Conflict
I have been allowing myself to be ruled by fear. I have known this on a very basic level, and I know many, many traumatizing events from my past have led me to this place of fear. I hesitate to call them “events,” since I would be hard-pressed to pull up just one situation to memory and describe it as a hard-and-fast, start-and-stop occurrence as I would think of an event. It’s more an uncomfortable, unpleasant churning miasma of discord. As a result of these deeply rooted traumas, I tend to shrink away from conflict on such a massive scale as to anticipate it and change course to avoid it. There may never have even been a conflict at all; I just will never give the situation enough space to play out to have to find out. This evasion exists on all levels of my life. Work, family, friendships, relationships, even just random encounters on a plane or walking down the street. If I feel a rebuke coming, I duck, cover, dodge, weave, run away. And if all else fails and I find myself actually faced with a conflict I cannot prevent, I will soothe and placate and take blame for any number of things that don’t even make sense. I will bolster the other person or people, assuring them how right I believe they are. Anything and everything to de-escalate immediately and never actually resolve the conflict. Live to run away another day.
With some of my latest self-healing work, I’m realizing it all boils down to a lack of trust. I do not trust myself to speak my truth confidently and with conviction. I do not trust that my truth will ever be well received. And most of all, I do not trust other people to still love me or, in the case of work or other less intimate relationships, to want to continue to interact with me. And then I’ll be alone again.
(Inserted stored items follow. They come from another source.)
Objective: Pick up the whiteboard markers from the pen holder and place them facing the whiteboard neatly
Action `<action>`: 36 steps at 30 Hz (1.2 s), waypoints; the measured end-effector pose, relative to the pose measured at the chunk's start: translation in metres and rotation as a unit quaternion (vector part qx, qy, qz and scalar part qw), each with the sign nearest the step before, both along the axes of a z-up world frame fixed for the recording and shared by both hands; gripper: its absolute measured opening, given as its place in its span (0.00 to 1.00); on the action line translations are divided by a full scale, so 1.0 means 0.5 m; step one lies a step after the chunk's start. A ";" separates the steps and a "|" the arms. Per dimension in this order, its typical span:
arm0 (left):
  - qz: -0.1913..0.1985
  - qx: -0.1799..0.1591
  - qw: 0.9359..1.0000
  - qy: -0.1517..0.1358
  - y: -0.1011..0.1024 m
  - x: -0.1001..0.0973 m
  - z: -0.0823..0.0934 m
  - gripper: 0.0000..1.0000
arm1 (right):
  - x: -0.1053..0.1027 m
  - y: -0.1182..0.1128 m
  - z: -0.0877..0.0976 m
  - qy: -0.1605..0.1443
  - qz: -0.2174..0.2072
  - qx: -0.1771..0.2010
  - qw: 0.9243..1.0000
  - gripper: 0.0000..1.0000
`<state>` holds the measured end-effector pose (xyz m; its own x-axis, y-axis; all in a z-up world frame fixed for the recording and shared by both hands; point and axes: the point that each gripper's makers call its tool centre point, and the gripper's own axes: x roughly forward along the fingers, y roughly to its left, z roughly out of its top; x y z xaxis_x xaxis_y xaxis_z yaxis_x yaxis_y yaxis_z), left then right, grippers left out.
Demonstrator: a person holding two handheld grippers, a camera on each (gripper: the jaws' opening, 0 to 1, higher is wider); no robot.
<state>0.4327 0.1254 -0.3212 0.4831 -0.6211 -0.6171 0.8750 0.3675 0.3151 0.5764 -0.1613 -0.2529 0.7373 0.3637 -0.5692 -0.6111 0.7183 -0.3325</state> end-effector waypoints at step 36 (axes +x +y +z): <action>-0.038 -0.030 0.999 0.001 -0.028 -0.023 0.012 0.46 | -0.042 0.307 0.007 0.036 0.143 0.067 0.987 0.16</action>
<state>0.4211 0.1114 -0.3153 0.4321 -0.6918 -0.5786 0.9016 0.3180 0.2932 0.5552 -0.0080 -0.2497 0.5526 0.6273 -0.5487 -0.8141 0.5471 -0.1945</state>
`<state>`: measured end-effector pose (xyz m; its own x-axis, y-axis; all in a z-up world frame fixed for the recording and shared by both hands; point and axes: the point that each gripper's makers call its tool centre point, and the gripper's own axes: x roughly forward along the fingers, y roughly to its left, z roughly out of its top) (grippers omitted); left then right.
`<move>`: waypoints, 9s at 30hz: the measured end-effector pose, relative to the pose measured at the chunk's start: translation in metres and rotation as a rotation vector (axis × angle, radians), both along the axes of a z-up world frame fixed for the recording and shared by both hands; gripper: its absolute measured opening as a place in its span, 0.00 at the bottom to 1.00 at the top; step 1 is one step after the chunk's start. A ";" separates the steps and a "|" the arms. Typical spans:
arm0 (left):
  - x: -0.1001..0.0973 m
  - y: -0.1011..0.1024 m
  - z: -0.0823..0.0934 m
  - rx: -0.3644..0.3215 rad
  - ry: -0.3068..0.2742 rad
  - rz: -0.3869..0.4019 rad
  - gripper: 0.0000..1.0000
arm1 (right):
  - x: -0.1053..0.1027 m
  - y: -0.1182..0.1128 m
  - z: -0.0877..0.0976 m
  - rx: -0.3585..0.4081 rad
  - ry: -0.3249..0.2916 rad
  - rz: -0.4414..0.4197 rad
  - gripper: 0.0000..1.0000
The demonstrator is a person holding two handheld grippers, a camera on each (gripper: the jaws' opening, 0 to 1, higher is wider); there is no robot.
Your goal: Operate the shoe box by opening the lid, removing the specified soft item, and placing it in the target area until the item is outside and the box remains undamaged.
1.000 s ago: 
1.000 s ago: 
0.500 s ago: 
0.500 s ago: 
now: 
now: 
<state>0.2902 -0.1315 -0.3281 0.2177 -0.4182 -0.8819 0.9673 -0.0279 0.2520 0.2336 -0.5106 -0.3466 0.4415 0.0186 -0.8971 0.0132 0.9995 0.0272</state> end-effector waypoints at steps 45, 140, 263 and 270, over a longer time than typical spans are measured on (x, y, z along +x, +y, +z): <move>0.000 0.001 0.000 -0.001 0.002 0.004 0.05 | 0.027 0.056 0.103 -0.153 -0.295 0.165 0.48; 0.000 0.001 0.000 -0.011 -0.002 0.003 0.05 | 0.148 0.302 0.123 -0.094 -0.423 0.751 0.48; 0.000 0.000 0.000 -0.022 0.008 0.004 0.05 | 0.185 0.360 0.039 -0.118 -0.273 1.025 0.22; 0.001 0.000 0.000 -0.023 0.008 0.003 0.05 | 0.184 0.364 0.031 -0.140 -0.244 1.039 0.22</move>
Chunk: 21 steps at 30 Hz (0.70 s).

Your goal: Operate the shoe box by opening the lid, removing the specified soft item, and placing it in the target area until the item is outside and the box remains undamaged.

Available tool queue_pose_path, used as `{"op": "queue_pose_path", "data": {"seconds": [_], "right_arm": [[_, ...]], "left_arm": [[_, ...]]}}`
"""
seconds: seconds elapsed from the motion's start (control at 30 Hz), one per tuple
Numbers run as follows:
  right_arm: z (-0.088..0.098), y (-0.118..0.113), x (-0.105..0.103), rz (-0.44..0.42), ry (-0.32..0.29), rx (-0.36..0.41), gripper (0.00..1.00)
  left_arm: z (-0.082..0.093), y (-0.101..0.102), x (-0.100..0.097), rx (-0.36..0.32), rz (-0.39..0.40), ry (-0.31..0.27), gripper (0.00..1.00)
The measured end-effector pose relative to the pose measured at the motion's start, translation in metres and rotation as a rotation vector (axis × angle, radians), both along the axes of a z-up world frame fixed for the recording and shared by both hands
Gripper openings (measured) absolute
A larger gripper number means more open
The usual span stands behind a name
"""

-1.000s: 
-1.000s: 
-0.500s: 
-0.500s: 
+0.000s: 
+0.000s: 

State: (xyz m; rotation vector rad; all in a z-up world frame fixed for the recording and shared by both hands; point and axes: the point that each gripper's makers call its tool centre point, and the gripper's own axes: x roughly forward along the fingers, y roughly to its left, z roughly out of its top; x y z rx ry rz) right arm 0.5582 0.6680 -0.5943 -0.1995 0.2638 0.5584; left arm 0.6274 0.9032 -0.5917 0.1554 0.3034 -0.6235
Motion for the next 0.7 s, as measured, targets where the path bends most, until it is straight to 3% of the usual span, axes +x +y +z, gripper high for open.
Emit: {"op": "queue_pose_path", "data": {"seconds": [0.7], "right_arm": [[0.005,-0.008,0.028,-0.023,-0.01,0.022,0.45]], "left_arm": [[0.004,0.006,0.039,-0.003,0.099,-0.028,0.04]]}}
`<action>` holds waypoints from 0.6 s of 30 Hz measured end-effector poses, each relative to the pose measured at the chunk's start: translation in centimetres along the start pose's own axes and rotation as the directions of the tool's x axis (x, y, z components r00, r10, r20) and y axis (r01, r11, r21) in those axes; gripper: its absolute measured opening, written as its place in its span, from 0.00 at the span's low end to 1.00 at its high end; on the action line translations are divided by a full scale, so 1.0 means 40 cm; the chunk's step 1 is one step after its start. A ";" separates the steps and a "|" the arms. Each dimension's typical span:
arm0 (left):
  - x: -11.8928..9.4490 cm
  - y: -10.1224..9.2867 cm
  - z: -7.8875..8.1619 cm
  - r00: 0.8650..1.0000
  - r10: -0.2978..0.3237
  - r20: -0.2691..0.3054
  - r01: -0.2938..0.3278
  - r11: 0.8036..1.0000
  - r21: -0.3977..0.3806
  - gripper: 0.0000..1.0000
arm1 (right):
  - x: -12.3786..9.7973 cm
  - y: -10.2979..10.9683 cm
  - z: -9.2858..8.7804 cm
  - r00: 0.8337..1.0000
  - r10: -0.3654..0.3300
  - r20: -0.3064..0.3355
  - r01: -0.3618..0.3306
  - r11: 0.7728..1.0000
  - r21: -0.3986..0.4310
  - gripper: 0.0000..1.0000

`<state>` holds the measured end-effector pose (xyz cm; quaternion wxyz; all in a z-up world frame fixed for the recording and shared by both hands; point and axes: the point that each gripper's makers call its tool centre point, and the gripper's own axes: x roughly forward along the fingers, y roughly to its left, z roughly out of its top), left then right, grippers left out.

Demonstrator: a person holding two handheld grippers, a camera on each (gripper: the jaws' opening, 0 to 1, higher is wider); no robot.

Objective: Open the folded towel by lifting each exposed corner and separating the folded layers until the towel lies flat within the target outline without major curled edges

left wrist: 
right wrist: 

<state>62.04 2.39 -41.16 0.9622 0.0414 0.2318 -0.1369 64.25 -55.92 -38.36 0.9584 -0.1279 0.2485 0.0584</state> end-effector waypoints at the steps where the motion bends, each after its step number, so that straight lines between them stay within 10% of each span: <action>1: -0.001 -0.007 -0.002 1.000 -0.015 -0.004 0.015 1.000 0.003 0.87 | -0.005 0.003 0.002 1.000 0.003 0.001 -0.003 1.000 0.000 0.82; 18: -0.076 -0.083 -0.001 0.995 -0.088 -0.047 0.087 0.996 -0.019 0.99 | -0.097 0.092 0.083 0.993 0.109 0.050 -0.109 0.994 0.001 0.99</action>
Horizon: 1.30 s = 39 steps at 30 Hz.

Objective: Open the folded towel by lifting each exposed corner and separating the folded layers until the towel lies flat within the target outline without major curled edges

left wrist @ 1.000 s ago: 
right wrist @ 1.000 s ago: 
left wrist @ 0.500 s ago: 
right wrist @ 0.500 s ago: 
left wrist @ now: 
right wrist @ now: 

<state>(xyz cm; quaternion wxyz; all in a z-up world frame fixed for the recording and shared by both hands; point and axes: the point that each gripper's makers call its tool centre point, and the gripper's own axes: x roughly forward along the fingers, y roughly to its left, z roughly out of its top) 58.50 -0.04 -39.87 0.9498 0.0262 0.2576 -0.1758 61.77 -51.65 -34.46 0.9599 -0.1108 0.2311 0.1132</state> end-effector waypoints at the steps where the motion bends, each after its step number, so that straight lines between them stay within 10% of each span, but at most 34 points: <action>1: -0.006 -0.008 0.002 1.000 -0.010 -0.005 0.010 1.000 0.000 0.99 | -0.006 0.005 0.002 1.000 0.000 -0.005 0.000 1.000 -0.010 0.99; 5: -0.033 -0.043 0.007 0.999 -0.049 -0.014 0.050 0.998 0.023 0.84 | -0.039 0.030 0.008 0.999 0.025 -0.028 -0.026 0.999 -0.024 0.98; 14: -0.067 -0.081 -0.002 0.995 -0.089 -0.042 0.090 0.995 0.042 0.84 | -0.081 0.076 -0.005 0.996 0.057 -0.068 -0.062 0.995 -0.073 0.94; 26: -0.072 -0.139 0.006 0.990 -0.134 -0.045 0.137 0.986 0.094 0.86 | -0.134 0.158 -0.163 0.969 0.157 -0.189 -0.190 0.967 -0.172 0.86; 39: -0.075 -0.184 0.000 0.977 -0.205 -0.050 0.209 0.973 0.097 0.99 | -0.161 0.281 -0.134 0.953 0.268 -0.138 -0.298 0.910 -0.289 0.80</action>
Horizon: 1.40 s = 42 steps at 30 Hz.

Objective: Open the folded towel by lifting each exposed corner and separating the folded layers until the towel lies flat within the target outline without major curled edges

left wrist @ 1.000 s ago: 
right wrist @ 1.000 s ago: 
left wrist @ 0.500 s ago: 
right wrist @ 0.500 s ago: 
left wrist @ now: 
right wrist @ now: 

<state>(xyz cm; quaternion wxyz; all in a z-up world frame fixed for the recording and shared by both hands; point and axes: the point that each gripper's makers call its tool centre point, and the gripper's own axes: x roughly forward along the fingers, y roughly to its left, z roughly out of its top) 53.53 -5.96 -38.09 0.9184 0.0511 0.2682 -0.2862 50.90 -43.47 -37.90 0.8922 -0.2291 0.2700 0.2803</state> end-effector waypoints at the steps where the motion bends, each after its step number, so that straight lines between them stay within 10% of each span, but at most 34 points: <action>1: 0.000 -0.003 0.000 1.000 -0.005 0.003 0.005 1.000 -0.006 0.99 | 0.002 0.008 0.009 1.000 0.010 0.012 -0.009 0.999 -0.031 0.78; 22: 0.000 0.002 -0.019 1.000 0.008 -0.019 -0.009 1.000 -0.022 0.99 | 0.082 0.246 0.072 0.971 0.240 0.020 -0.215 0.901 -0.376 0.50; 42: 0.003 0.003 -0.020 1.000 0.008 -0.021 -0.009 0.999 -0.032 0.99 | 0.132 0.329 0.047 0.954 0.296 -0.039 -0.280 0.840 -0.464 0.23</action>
I’ve been largely on my own for almost a decade now, holding most everyone I do trust on some level at arm’s length, never forming a romantic attachment of any relevance, doing a large amount of my own work or even accepting subpar work that I then need to clean up myself rather than risking an encounter that will turn ugly and cause me to lose the people I do have working for me.
But here’s a reality I am slowly coming to learn. Without conflict, I am not testing the bounds of the relationships I have around me. I am robbing myself the opportunity to weed out those whose time or attention or loyalty is conditional, whose space in my life could well be jeopardizing attachments that would better benefit me. I am robbing those around me the opportunity to have a healthy discourse with me that may very well lead to a healthier or more productive connection.
So moving forward, I am going to challenge myself to have the tough conversations when needed. They may cause momentary discomfort. I need to trust myself that I am strong enough now to say what needs to be said to assert my needs. And then I must simply allow the outcome to happen as it will. Avoiding conflict is really only one more of the many ways I delude myself into thinking I have control over things that are out of my power to control. And as with many of the fears I’ve been working on revealing and overcoming, once I face them down, they lose their power over me, and I regain the only empowerment that is not all illusion.